**** Recorded information

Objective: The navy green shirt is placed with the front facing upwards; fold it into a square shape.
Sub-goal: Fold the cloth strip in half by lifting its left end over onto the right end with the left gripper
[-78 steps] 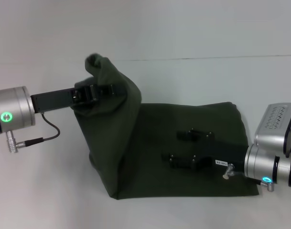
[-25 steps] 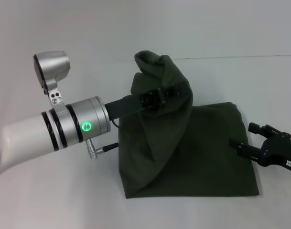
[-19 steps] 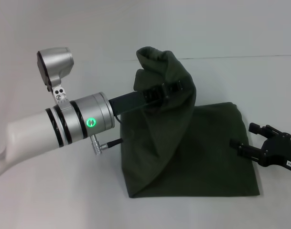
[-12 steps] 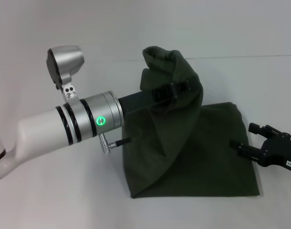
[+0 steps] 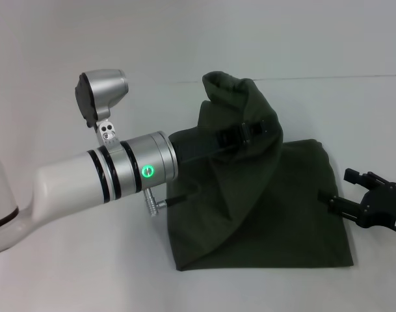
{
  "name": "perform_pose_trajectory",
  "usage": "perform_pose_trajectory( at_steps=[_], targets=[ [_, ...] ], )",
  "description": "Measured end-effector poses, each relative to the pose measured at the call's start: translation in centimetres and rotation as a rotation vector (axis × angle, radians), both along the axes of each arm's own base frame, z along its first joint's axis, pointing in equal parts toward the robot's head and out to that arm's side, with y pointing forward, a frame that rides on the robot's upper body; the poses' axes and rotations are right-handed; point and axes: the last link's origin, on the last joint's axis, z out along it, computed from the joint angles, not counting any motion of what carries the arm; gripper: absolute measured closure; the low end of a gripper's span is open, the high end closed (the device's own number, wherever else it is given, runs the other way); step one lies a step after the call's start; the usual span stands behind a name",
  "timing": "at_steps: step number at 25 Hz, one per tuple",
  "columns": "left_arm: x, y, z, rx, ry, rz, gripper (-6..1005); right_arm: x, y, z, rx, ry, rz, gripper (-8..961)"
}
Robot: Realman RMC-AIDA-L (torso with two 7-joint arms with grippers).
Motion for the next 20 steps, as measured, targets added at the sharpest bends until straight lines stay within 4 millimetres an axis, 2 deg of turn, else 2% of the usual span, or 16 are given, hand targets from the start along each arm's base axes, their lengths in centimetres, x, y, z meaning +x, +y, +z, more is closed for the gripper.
perform_pose_trajectory(
  at_steps=[13, 19, 20],
  targets=[
    [0.8, -0.4, -1.8, -0.023, 0.006, 0.028, 794, 0.8, -0.6, 0.7, 0.021, -0.01, -0.018, 67],
    [1.0, -0.3, -1.9, -0.023, -0.018, 0.046, 787, 1.1, -0.9, 1.0, 0.024, -0.014, -0.024, 66],
    [1.1, -0.3, -1.8, -0.021, -0.021, 0.049, 747, 1.2, -0.9, 1.1, 0.027, -0.014, -0.026, 66]
  ],
)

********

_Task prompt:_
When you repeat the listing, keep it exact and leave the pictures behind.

_Task response:_
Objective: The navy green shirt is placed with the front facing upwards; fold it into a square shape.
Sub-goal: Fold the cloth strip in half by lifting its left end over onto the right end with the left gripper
[-78 steps] 
[-25 steps] 
[-19 steps] 
[-12 steps] 
[+0 steps] 
{
  "name": "perform_pose_trajectory",
  "usage": "perform_pose_trajectory( at_steps=[_], targets=[ [_, ...] ], )",
  "description": "Measured end-effector poses, each relative to the pose measured at the call's start: translation in centimetres and rotation as a rotation vector (axis × angle, radians), both along the axes of each arm's own base frame, z along its first joint's axis, pointing in equal parts toward the robot's head and out to that arm's side, with y pointing forward, a frame that rides on the robot's upper body; the poses' axes and rotations are right-handed; point and axes: the last link's origin, on the last joint's axis, z out along it, computed from the joint angles, not counting any motion of what carries the arm; gripper: absolute measured closure; the low end of a gripper's span is open, the high end closed (the device's own number, wherever else it is given, runs the other way); step one lies a step after the call's start; the usual span stands behind a name",
  "timing": "at_steps: step number at 25 Hz, one per tuple",
  "columns": "left_arm: x, y, z, rx, ry, rz, gripper (-6..1005); right_arm: x, y, z, rx, ry, rz, gripper (-8..961)"
}
Robot: Realman RMC-AIDA-L (torso with two 7-joint arms with grippers).
Motion for the next 20 steps, as measured, targets added at the sharpest bends until straight lines stay within 4 millimetres an axis, 2 deg of turn, else 2% of the usual span, or 16 are given, hand targets from the start along each arm's base axes, their lengths in centimetres, x, y, z meaning +x, +y, +z, more is closed for the gripper.
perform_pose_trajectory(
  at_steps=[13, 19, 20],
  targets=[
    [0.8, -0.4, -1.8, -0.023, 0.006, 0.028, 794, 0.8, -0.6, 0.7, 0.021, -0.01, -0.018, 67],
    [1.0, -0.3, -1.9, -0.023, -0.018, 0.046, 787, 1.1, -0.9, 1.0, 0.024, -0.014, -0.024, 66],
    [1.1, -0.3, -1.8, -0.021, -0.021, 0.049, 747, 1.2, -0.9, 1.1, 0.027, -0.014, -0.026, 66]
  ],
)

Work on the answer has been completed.